I think chemicals will turn out to be a hotter button than climate change. Climate change is regrettably a bit like warming the frog in the pan. Toxicity, sperm counts, insects going missing, and birds to go with it and everything else, this I think can excite people to action. Europe has gone ballistic on plastics in the last year, Europe has banned three incredibly important neonicotinoids that are alleged to kill bees. And this is the problem though. In the EU, if they have some doubt, you have to prove your chemical is clean. In the U.S., if there's doubt, how can you interfere with the capital rights of a chemical company to their chemical? We will take the side at least for the next few years of the chemical companies because there is a lot of doubt. This is a complicated soup we are dealing with, until we are on the ropes, an interesting choice to make.

These are some of the apparent effects of toxicity. Anything that has to do with autoimmune, you see how things are going so well in many areas, but anything to do with autoimmune, which has to do with chemicals in all probability looks like this. Autism appears to be endocrine disrupters when you're pregnant, look at that sucker. It is just exploding. And the same with certain cancers for which there is no other explanation. 

Now, what's the name of that cheerful professor at Harvard?

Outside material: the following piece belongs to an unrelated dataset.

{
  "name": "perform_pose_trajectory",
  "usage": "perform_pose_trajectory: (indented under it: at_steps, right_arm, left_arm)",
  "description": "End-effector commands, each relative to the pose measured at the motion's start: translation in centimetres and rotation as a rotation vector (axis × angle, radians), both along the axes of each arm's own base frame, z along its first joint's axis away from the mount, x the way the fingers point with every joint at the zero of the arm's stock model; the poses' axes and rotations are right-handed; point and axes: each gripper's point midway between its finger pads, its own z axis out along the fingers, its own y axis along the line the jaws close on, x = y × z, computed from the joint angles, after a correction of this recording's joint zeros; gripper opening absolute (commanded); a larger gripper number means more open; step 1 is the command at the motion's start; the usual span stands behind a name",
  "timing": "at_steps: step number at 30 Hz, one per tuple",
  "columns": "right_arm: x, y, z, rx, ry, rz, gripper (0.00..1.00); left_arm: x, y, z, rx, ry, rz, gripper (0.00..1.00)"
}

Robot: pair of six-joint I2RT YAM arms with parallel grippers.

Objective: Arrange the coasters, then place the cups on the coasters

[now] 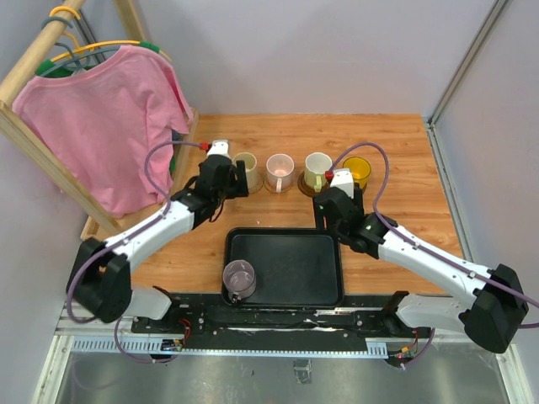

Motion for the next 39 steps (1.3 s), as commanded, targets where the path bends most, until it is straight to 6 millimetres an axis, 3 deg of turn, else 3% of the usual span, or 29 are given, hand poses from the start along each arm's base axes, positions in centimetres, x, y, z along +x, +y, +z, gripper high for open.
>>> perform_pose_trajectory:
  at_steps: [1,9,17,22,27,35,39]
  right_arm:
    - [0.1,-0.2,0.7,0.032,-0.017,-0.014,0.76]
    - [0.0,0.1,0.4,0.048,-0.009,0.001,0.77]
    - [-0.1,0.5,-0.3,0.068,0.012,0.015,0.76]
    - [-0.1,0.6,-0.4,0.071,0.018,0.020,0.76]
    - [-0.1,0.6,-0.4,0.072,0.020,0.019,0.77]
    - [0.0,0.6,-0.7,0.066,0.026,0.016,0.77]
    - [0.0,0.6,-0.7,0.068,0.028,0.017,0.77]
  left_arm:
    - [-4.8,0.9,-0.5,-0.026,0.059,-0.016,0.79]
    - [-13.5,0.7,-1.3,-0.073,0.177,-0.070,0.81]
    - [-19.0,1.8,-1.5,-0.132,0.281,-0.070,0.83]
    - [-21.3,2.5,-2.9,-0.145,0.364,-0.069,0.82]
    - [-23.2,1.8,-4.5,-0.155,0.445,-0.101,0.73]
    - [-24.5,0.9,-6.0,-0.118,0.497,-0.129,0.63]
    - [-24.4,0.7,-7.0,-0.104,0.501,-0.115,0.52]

Pinker, is it Pinker? I think it's Pinker. Anyway, he's come out with a couple of books saying how wonderful things are. And most of the data he says, it's absolutely accurate. Yes, we do live longer. Yes, we have fewer this and fewer that and everything is fine. But what it doesn't account for is sustainability, that we're using up our resources. And it's a bit like the guy who falls out of the building in the Empire State Building, so far, so good. It's so far, so good 14 inches of soil, so far so good, 12 inches of soil, 8 inches, 4 inches. We're simply not accounting for the real damage. And without that, things look pretty good. 

The deficiencies of capitalism, the complete inability to deal with any of these things. And the devil and the farmer, let me tell you my story of the devil and the farmer. The devil goes to a Midwestern farmer and he says, "OK, if you sign this contract and give me your soul, I will triple your profits, your meager profits that you have been struggling with for 100 years for you and your descendants." And he's desperate, and he signs. The profits are tripled and all is well.

And I look at the footnotes, and there are always footnotes when you deal with the devil. Footnote 21 says you will lose 1% of your soil every year. And since that's what they're all losing anyway, big deal, so he signs. And 100 years later with the great, great grandchildren, this is what it looked like. The expected value of the deal with the devil was 5.5 million, the no deal farmer up the road who hung out had a present value of $2 million. And as I like to say, at least when the starving crowds arrived from Chicago, the farmers die rich. As currently configured, every MBA ever produced would sign that contract or fail the course. That is capitalism, there is no room in it. Ask Milton Friedman. A corporation's responsibility is to maximize profits not to waste money attempting to guess how to save the planet. There's simply no machinery in today's world that has gone all Milton Friedman on us to get our job done.